Above - example of a former plotted using AutoSketch as described in the text.

The wing was going to use the "Quabeck" section favoured by Chris Williams. How do you get the co-ordinates? Do I really want the pain of plotting them out? Both questions answered by using a computer package which has all the co-ordinates, scales them to any cord including taper, positions spars etc and plots the results to correct scale. Simple.
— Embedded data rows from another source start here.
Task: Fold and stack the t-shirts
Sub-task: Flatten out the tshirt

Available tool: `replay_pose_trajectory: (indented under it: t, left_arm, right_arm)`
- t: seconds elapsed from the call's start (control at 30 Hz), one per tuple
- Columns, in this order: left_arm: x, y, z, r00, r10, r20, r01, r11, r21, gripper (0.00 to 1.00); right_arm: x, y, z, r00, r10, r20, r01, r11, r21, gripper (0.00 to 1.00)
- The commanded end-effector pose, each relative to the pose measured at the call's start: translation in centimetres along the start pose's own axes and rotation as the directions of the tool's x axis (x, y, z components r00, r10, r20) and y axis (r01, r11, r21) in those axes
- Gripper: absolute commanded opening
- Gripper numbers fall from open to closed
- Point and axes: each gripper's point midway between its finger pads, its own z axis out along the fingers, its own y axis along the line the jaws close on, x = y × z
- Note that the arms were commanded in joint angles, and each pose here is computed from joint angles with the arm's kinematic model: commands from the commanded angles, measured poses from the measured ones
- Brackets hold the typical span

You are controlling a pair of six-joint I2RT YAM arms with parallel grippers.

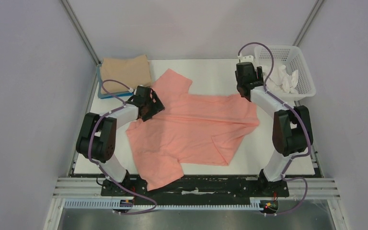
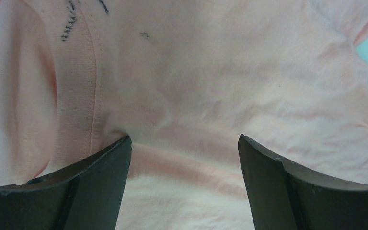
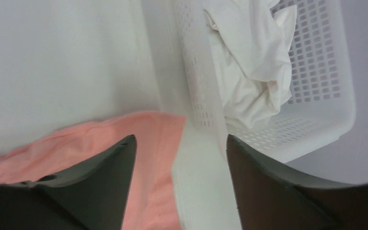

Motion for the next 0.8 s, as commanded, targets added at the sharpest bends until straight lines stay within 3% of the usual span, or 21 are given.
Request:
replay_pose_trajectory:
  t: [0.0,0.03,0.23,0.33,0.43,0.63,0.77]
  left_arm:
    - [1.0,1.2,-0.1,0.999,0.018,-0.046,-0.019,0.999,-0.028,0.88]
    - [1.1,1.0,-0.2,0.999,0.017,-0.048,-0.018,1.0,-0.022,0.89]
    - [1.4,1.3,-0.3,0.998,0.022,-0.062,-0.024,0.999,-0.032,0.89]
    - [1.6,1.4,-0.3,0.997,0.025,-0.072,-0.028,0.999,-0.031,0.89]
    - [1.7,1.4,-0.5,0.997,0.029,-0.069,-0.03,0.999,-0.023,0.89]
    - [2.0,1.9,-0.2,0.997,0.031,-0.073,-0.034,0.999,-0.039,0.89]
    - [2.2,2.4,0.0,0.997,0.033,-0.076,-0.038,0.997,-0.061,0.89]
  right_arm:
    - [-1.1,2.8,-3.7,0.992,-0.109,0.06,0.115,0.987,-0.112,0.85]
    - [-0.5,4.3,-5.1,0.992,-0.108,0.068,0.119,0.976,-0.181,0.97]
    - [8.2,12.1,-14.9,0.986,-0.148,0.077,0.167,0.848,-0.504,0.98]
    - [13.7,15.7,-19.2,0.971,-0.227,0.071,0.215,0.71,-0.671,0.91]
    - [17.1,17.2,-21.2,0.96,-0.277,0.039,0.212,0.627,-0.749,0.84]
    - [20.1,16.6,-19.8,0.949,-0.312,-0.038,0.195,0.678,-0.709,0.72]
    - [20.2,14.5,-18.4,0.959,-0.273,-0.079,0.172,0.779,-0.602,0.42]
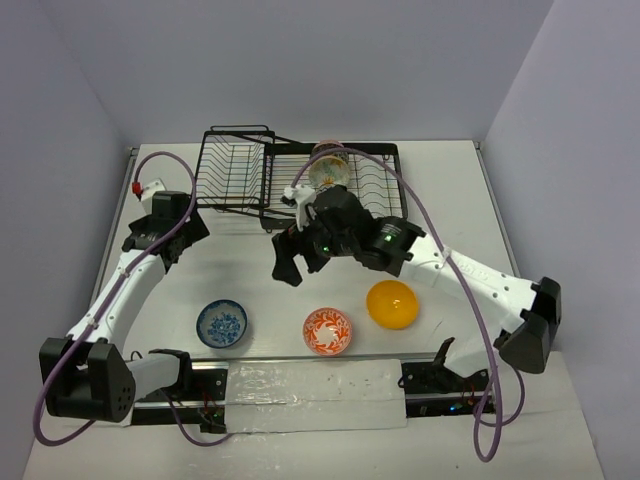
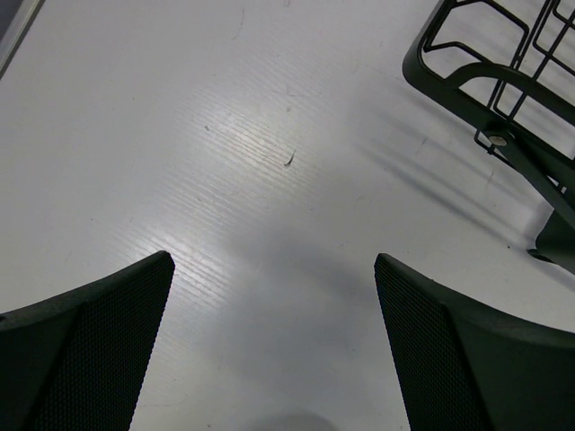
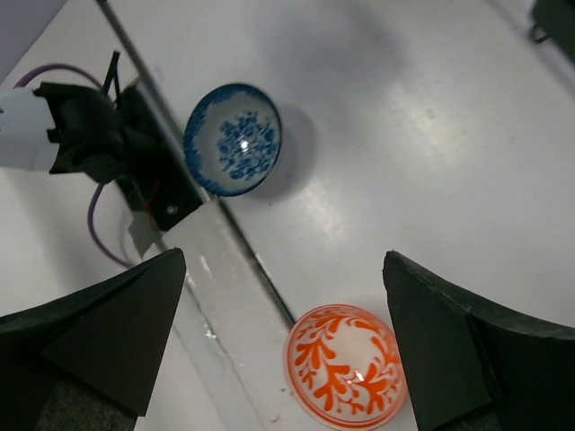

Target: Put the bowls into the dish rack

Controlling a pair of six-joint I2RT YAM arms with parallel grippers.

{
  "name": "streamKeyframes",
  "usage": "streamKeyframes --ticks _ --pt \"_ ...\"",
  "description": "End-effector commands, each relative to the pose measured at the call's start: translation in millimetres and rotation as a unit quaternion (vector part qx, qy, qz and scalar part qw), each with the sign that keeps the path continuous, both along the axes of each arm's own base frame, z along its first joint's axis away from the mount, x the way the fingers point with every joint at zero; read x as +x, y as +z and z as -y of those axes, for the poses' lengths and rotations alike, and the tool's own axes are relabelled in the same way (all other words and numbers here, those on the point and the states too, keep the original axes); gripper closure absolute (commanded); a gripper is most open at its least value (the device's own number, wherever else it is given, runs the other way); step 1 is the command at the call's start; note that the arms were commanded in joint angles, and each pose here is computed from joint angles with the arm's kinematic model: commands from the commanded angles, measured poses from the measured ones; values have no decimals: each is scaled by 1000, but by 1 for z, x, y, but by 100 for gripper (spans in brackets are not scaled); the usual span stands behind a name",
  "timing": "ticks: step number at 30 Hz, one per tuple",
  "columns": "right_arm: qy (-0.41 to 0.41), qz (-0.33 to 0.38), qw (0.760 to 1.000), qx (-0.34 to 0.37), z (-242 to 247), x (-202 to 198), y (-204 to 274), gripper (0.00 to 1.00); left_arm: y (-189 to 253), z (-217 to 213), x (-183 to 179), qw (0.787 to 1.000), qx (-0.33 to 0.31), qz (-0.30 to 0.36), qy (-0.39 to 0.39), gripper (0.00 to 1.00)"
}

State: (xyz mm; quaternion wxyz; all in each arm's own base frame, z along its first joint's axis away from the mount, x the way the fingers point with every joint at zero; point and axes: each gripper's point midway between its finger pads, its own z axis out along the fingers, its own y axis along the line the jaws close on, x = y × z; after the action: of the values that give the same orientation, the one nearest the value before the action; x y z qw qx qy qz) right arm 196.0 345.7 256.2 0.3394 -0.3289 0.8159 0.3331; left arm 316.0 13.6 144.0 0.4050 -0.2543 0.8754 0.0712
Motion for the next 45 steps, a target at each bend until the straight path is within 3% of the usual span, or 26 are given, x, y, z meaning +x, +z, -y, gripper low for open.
streamKeyframes --ticks 1,6,12,23,45 --pt "50 -92 994 5 -20 -34 -21 2 10 -11 0 999 8 18 33 1" --pt "57 -120 989 -63 -24 -41 -58 9 10 -13 0 999 7 20 36 1" --pt "-12 -115 983 -146 30 -45 -96 8 6 -12 0 999 6 11 33 1" --pt "-97 -156 970 -159 83 -63 -126 7 -1 -2 3 1000 -3 1 13 1" --pt "-129 -217 954 -161 116 -86 -168 15 0 10 3 1000 -2 1 -6 1"
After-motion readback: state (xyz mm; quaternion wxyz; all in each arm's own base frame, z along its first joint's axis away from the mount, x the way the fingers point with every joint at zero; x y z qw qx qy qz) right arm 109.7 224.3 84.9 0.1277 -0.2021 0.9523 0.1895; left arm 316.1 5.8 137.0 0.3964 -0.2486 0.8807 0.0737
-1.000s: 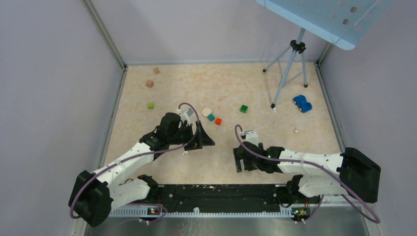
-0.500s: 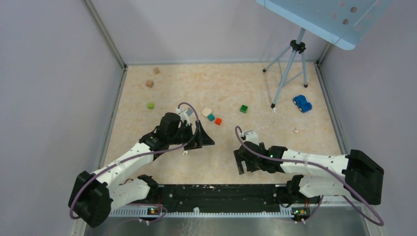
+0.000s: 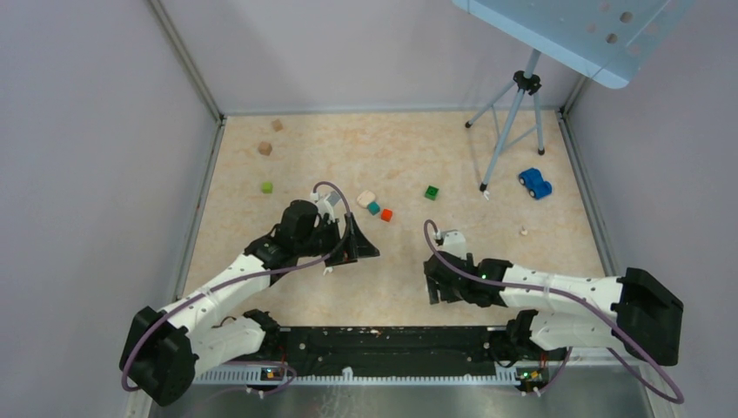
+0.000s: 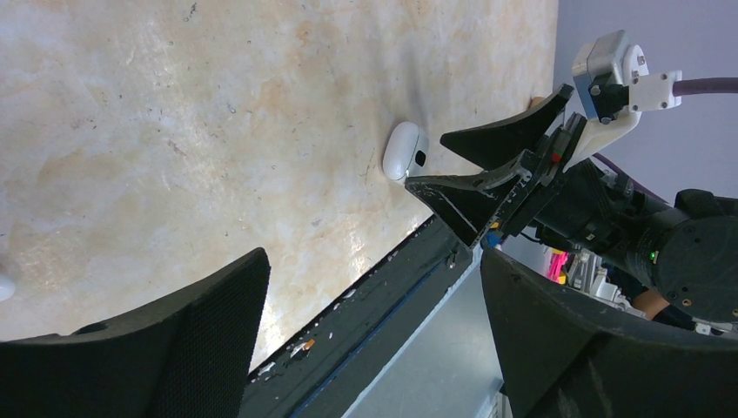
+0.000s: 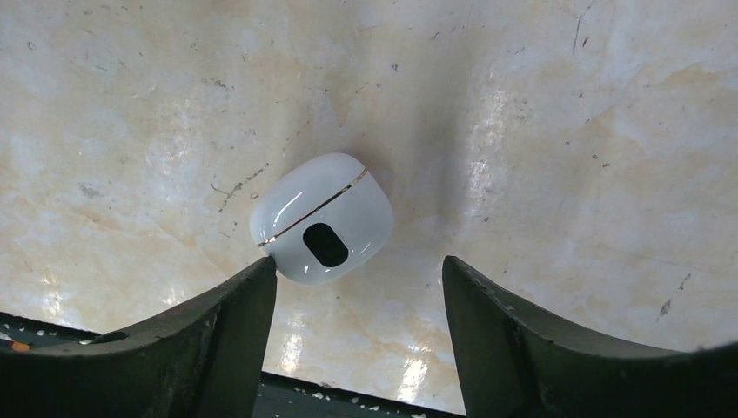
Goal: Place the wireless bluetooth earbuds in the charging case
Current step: Move the charging case to the center of the board.
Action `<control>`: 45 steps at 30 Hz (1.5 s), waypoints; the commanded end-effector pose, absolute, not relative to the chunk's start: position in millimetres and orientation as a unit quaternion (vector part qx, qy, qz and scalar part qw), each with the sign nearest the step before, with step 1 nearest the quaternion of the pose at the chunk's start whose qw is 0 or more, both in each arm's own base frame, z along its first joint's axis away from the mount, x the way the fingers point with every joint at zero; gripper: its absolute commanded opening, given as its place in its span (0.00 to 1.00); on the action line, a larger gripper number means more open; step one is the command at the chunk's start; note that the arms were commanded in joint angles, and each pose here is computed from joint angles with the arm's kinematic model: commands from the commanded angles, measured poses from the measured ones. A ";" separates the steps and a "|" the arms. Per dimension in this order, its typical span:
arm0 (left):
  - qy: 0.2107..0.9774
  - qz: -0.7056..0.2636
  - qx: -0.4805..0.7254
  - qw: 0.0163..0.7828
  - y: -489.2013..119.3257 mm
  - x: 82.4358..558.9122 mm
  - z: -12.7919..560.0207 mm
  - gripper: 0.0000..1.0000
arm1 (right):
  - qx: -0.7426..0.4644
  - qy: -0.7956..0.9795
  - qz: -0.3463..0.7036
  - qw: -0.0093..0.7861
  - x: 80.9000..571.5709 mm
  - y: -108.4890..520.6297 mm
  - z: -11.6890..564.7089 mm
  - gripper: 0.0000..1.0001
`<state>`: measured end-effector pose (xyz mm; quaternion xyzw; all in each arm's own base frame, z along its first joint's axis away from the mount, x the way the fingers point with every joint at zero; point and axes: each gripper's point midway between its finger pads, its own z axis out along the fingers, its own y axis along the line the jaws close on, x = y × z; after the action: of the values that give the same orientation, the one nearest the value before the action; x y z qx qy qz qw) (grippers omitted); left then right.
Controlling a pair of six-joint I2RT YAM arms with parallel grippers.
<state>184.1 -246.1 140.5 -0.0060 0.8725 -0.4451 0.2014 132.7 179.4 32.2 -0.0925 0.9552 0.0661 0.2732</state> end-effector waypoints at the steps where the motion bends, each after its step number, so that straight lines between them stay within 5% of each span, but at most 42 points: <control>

So in summary its horses for courses. Computers excel (no pun intended) in doing repetitive work, doing complex calculations and storing data. They are useless at being creative and pretty limited (due to screen sizes etc) at giving a good perspective on large and complex designs. If your goal is to design models and get on with building them be selective over what you automate and what you do by hand. If your goal is to be a PC wizard and fly models on the side, Bill Gates awaits you with open arms. Keep repeating the mantra.

For information I was using Autosketch, MS Excel, CompuFoil and a 2B pencil.

The handraulic plan and formers cut from plots of the PC generated profiles.